═════ Given records ═════
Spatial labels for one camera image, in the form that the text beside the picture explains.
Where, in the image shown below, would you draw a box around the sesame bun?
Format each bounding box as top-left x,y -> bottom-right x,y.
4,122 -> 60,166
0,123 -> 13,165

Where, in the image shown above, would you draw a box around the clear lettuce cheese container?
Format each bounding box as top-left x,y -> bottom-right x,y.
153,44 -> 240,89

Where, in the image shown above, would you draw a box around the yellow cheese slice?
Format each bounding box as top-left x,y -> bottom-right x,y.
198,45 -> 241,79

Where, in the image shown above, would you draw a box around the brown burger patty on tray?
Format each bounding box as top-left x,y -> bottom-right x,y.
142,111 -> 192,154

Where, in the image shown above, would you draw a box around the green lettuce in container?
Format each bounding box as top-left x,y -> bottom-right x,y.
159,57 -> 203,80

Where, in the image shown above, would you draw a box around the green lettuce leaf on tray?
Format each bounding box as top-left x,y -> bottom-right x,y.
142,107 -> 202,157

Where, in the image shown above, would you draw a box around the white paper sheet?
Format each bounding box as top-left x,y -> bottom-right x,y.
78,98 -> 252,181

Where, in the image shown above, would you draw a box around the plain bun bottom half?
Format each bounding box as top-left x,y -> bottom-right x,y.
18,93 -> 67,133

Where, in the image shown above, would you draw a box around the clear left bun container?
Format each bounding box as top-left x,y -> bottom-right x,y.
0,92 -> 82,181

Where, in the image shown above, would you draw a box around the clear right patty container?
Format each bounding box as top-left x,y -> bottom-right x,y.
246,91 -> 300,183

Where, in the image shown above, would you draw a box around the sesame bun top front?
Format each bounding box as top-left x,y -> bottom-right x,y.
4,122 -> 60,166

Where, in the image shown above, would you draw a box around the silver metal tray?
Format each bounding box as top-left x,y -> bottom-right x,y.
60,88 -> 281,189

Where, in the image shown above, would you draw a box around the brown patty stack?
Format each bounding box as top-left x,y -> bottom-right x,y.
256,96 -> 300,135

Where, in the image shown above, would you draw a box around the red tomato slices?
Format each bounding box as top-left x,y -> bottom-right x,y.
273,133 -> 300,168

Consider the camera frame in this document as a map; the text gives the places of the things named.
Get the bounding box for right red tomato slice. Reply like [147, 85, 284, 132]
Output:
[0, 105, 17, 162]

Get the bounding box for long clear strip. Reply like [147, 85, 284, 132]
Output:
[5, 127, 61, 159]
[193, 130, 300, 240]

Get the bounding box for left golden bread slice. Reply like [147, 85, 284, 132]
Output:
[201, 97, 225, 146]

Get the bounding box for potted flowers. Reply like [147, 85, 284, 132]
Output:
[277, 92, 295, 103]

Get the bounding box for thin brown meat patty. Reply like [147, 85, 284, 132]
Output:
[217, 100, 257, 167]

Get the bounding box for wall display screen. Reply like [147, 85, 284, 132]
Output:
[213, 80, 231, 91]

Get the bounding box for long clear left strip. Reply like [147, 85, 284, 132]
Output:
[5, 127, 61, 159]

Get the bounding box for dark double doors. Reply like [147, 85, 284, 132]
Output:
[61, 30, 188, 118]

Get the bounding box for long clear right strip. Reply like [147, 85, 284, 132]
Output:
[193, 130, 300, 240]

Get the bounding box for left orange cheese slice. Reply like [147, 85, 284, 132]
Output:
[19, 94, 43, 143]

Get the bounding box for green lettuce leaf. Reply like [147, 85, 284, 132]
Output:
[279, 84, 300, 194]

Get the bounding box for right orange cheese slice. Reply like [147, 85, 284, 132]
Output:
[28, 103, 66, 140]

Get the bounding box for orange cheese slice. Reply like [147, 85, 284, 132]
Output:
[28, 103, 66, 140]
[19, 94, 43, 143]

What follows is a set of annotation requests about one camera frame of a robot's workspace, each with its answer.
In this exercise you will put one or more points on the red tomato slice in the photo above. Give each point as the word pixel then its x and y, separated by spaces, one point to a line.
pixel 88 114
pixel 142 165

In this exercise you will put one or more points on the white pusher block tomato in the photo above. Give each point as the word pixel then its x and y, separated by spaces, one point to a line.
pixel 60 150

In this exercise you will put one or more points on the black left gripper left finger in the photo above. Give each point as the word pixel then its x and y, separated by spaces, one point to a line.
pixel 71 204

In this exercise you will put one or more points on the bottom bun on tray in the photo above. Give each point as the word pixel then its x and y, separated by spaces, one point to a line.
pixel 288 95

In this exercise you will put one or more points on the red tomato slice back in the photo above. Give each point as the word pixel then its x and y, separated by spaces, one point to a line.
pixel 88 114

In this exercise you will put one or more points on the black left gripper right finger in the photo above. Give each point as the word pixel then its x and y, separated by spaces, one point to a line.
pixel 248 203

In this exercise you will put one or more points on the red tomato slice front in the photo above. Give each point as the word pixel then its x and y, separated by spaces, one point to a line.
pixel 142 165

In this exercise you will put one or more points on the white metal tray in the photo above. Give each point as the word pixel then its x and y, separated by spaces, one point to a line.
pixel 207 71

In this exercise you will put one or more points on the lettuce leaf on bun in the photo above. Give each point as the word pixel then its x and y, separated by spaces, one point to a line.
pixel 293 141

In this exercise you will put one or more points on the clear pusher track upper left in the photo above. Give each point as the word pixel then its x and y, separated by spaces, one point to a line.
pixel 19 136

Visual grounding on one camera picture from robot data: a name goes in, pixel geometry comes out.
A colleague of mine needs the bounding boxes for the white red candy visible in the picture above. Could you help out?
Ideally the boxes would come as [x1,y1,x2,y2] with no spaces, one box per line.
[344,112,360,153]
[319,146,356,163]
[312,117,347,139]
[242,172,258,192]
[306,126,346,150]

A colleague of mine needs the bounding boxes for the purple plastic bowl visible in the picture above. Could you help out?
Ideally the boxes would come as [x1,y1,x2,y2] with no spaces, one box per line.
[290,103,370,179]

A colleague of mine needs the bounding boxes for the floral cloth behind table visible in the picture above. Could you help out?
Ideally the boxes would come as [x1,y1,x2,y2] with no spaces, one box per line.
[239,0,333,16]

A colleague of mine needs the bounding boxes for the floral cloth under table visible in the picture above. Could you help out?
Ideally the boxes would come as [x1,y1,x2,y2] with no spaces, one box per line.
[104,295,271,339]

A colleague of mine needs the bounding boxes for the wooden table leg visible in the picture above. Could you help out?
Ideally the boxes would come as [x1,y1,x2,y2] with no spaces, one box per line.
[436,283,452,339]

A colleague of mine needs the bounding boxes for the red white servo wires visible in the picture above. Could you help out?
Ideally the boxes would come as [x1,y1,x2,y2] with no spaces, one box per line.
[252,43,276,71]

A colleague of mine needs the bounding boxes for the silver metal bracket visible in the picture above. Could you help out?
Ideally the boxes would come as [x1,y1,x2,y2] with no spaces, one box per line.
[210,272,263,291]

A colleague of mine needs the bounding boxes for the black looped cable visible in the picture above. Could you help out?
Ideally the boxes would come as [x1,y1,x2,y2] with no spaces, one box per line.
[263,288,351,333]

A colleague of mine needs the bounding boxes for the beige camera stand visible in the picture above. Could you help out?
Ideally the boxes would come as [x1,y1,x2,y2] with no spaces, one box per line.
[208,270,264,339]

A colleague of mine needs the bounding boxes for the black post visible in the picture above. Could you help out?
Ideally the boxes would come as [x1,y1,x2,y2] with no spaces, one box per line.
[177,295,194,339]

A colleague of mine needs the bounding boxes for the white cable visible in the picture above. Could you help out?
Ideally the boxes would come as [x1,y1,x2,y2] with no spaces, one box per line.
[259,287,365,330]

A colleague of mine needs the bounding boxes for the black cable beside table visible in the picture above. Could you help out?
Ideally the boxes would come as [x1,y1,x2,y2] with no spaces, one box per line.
═════
Task to complete: Among the lines above, which ones include the word "patty"? Copy them.

Answer to this task:
Where, in the image shown above, would you draw a box around the brown burger patty on tray?
Where, in the image shown above, would you draw a box around the clear right patty container?
Where, in the image shown above, would you draw a box around the brown patty stack?
Get the bounding box for thin brown meat patty. Reply like [147, 85, 284, 132]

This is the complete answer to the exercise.